Although the below visual example only uses two versions of a document, it
does further explain how the SpiderOak de-duplication process occurs.

This process saves our users a considerable amount of space as a user is
only billed for the de-duplicated amount. Furthermore, the upload can occur
with much greater speed because only the changed blocks of data are sent from
one version to the next. In the end, SpiderOak works extraordinarily hard to
never upload and/or store the same block of data twice – saving our users
money and time.

Question: So perhaps now you may better understand the title and how it
relates to de-duplication?

Answer: What does it mean to never store the same data twice?

Comments

  1. Ahh Memories says:

    Reminds me of the block level synchronization that some high-end NAS devices use, such as NetApp and EMC. Basically you've taken that type of technology and applied it to SpiderOak. Love it!

  2. Anonymous says:

    What is the smallest size block that SO uses, and how exactly does this work client-side with binary files?

  3. Alan says:

    The block size is dynamic based on file type and history. It is also not constant throughout the length of a file. (For example because some files change frequently at the head or tail.)

  4. Anonymous says:

    How does de-duplication work if the files are encrypted before leaving the client? That is, how can you compare versions of the files on the client with those files on the server if the files stored on SpiderOak's servers are encrypted? You surely don't download the server files and decrypt for comparison. So how does this work and maintain true security? Also doesn't the encryption process prevent much de-duplication since small changes in an input file can cause large changes in encrypted data when using modern encryption? Are the differences computed before or after encryption?

  5. Tobbe says:

    So, how can the de-duplication work if you can't decrypt the data at your servers? And how can SpiderOak comply with the US law if they can't decrypt the data? Isn't SpiderOak an American company?

  6. Michael says:

    I suspect that the de-duplication works by storing each file as a number of blocks, which are then encrypted. In that way, changes in each block could be detected without the ability to decrypt the file. Can a SpiderOak rep confirm by responding to these very important questions?

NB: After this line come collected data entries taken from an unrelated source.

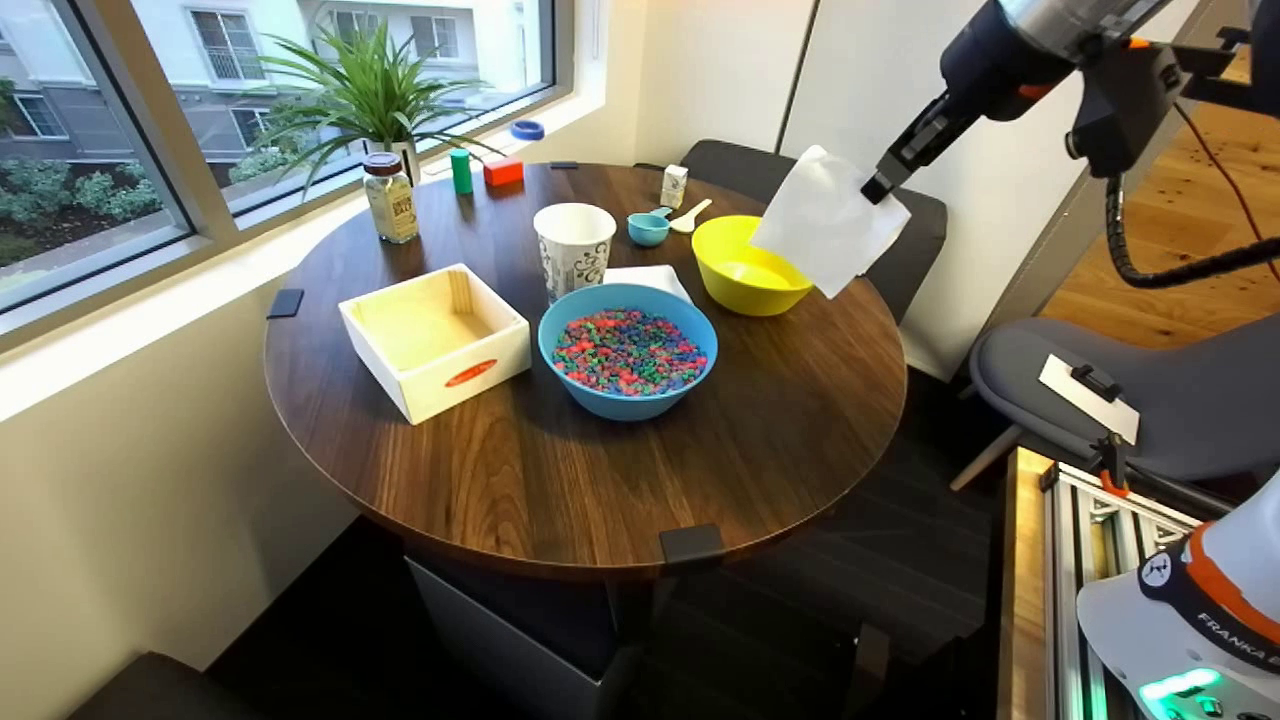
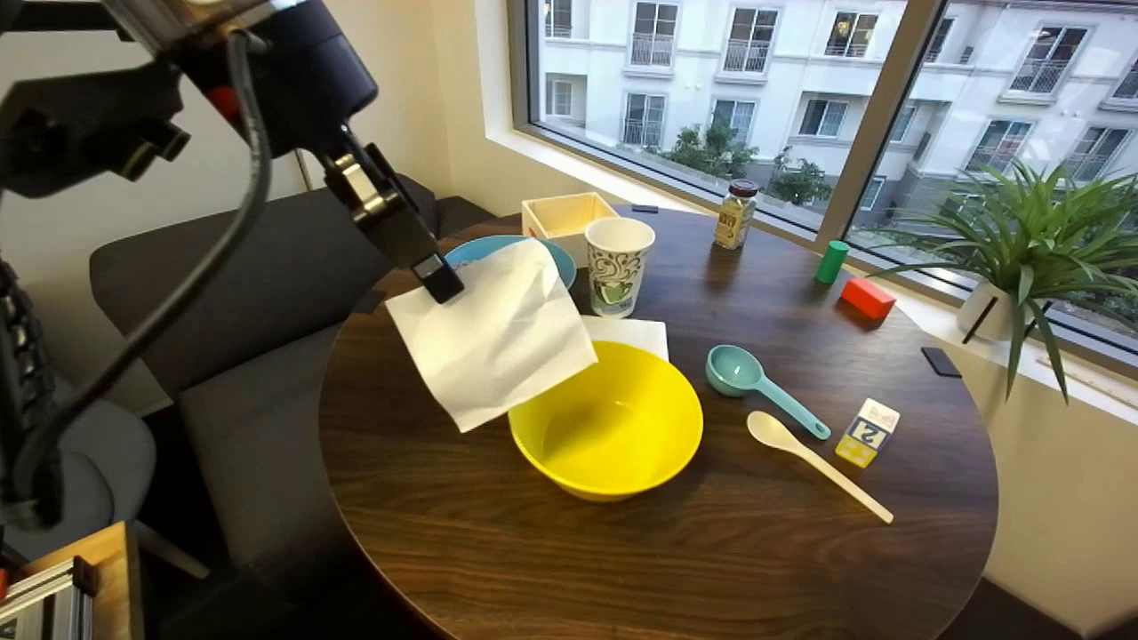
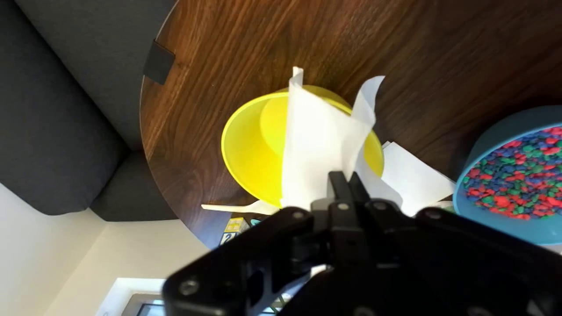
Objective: Move the yellow bowl to the right, use the tissue to wipe the inside of the yellow bowl
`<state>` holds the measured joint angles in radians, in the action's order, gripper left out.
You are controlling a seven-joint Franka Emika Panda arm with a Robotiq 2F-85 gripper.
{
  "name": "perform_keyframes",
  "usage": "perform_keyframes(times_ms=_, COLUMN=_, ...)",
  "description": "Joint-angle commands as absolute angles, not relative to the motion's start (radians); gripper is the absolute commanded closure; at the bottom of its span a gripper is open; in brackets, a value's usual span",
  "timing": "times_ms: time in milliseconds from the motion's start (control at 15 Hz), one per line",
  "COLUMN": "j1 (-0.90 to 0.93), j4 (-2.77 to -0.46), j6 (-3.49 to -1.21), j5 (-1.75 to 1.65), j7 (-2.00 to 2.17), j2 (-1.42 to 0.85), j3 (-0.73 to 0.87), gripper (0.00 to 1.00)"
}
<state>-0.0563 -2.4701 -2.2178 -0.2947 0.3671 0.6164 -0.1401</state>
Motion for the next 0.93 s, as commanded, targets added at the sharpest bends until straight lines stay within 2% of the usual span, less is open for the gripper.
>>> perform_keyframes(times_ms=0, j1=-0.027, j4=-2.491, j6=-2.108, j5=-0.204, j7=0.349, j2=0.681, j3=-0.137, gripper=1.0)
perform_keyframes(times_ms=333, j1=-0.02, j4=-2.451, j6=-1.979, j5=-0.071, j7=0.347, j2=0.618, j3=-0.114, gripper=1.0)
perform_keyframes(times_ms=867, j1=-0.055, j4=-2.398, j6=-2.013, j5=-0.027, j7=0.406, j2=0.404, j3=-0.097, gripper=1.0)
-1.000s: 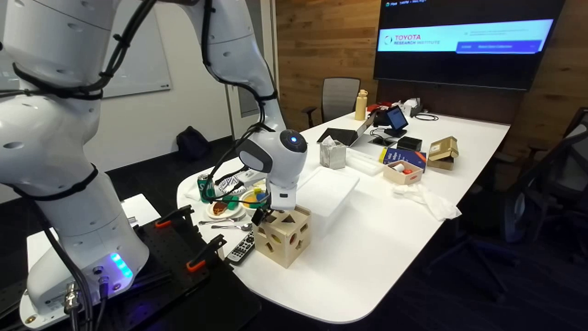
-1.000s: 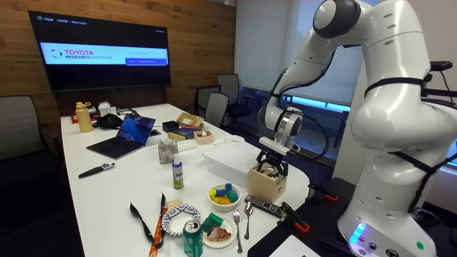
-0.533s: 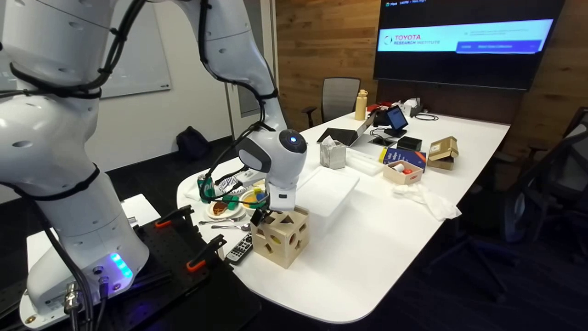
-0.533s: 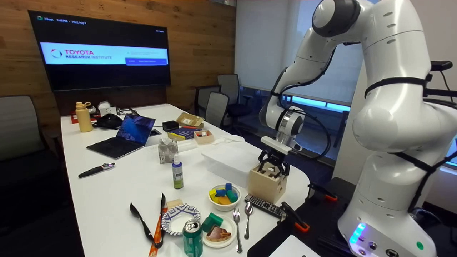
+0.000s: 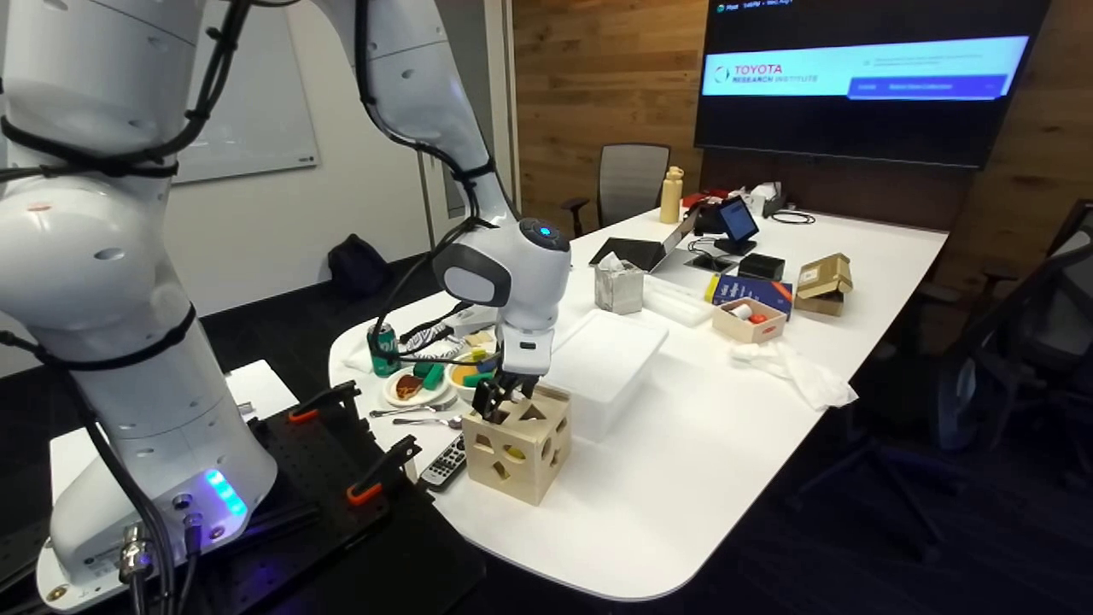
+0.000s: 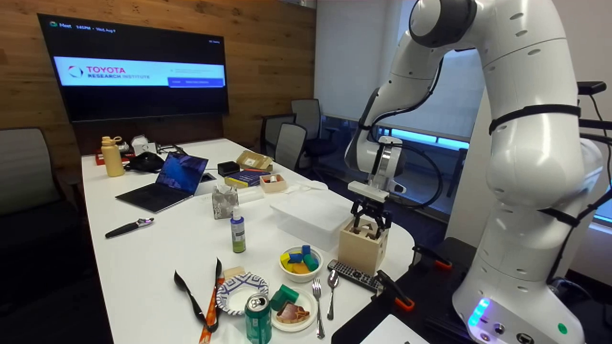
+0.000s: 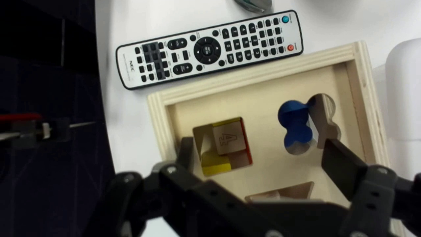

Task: Slide the lid on the wooden toy box to the right.

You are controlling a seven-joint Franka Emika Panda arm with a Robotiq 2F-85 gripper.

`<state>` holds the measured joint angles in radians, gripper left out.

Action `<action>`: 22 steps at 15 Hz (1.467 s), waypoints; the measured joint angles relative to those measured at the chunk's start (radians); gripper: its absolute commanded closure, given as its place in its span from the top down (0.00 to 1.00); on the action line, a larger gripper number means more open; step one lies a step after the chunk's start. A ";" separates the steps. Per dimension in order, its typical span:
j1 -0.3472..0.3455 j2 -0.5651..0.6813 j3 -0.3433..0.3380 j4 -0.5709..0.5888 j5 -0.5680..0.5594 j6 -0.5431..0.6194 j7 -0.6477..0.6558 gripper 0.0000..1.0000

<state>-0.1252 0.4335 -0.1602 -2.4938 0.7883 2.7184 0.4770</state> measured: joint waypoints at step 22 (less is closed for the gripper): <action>0.106 -0.132 0.036 -0.195 -0.026 0.355 0.422 1.00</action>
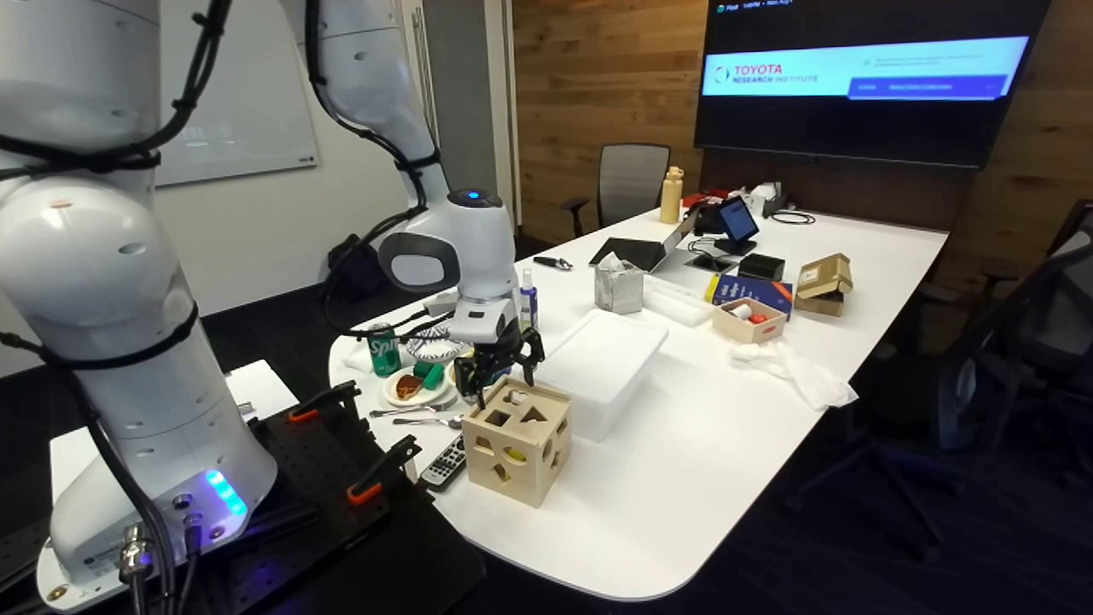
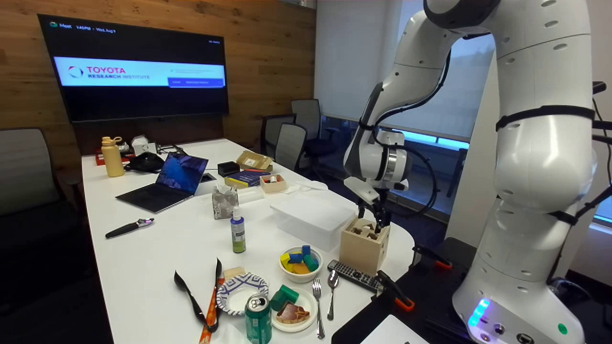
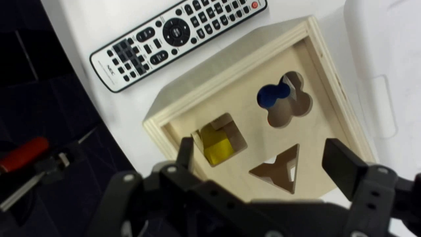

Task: Slide the lid on the wooden toy box to the right.

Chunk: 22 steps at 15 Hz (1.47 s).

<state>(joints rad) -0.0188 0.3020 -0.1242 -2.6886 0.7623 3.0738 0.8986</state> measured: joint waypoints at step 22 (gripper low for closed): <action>-0.274 0.142 0.278 0.074 0.220 0.187 -0.052 1.00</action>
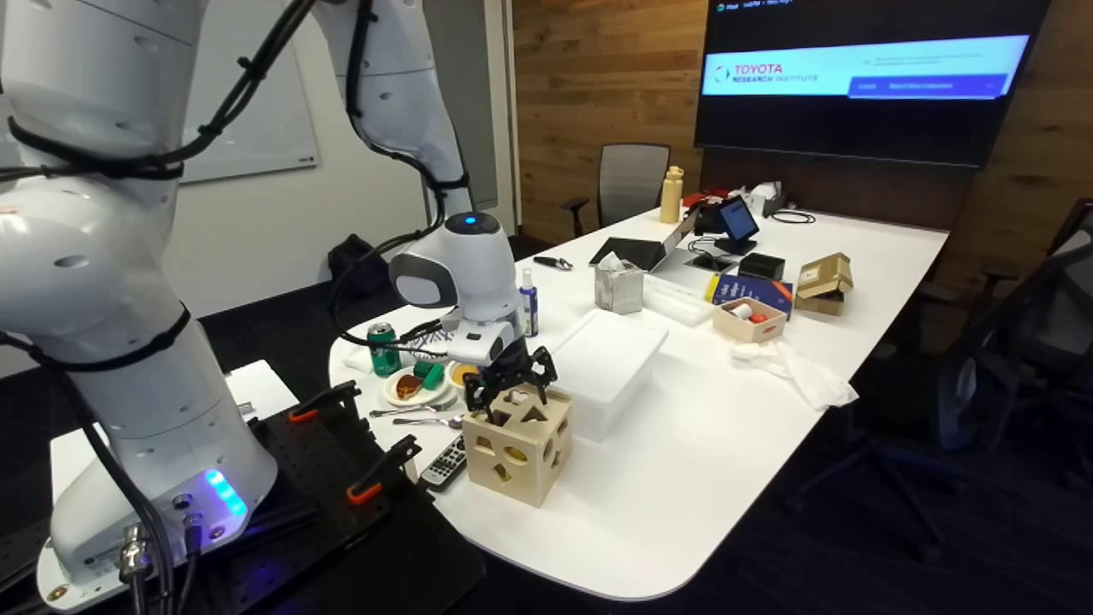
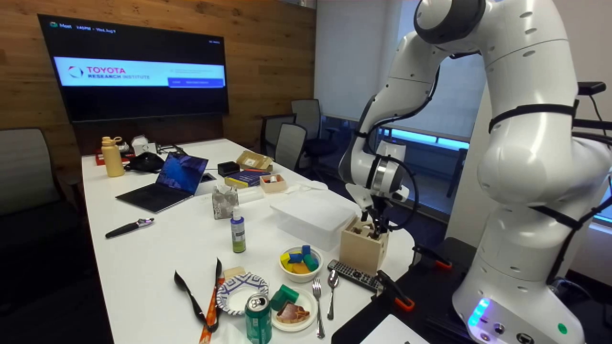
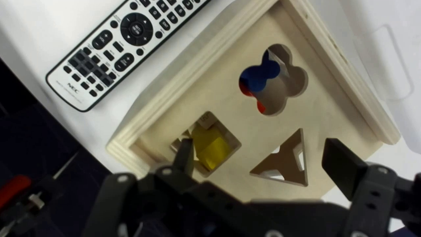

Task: Slide the lid on the wooden toy box to the right.

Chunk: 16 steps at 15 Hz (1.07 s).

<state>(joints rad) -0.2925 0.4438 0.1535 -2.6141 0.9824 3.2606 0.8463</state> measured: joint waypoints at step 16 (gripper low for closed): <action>0.054 0.040 -0.075 0.022 -0.026 0.053 0.000 1.00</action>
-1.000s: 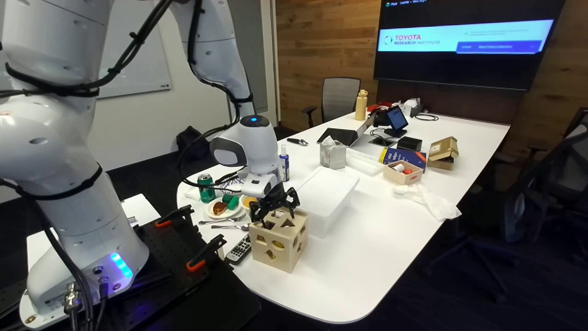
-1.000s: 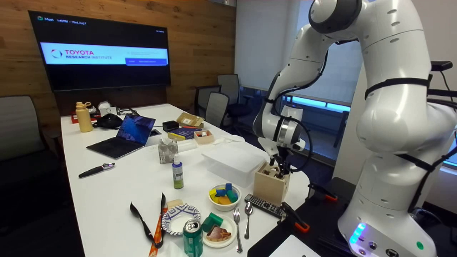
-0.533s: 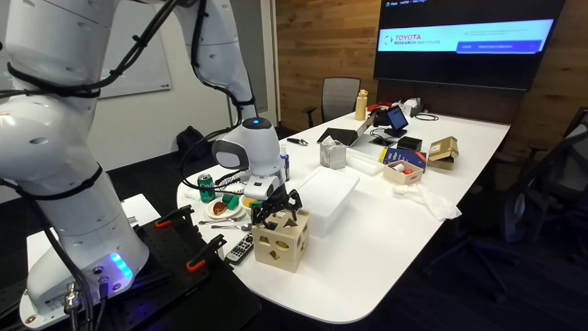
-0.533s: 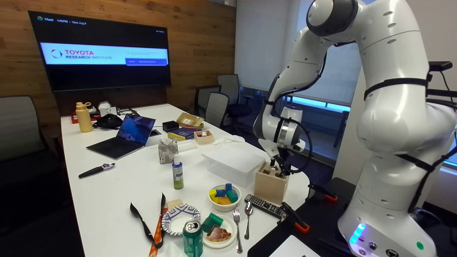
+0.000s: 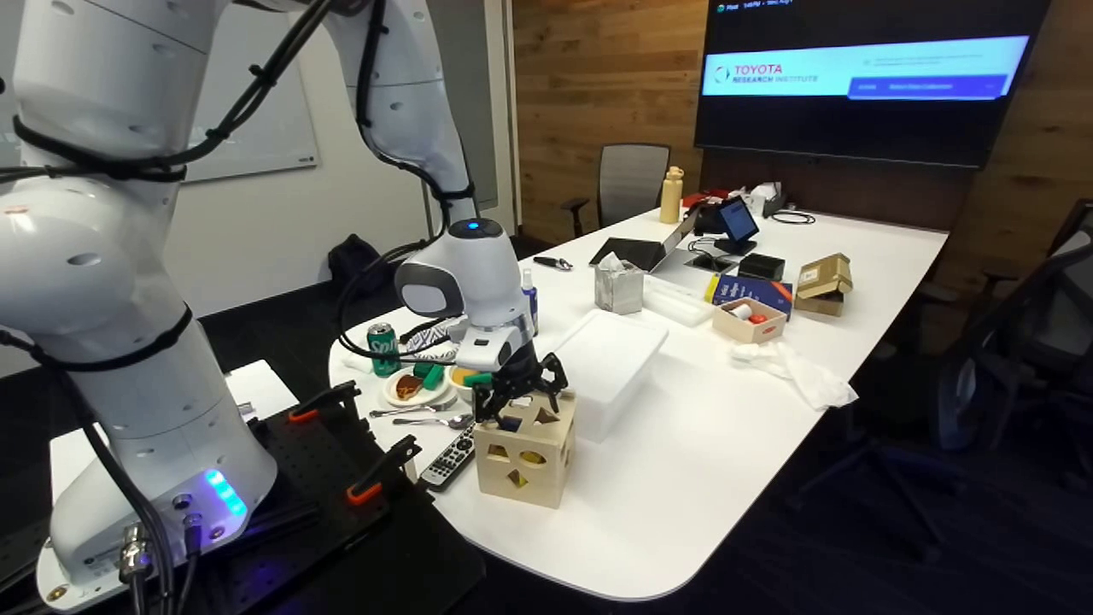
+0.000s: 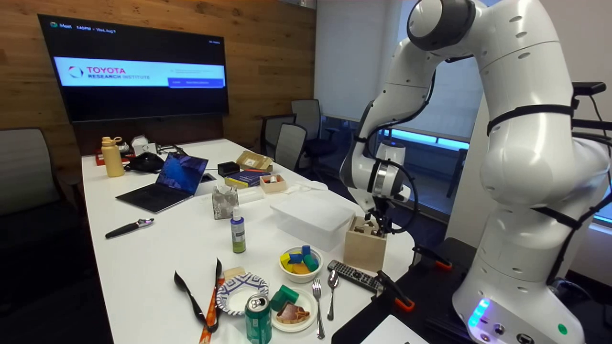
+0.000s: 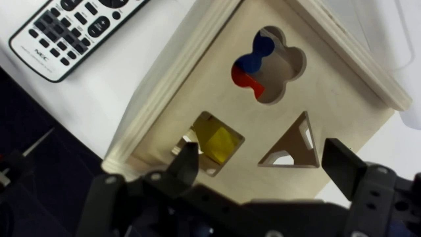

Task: Slide the lid on the wooden toy box to the right.

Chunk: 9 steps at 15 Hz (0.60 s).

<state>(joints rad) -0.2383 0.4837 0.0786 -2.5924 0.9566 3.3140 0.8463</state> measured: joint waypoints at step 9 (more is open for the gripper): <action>0.028 0.019 -0.031 0.039 -0.001 0.024 0.000 1.00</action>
<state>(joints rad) -0.2107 0.5024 0.0475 -2.5536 0.9560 3.3381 0.8463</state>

    @Tobbe-since the service does not encrypt the data (you do, on your machine), U.S. vs. Doe applies: if you are in the U.S., you cannot be forced to decrypt the data, and the company has no obligation to keep a backdoor (I am not a lawyer, this reflects a lay understanding).

  7. MTK says:

    I'd like to see some answers to the questions of Michael, Tobbe, Anonymous. I think these are quite existential for Spideroaks's service.

  8. RI says:

    Yes, me too. Great questions, yet no answers! Nobody from Spideroak seems to give a damn.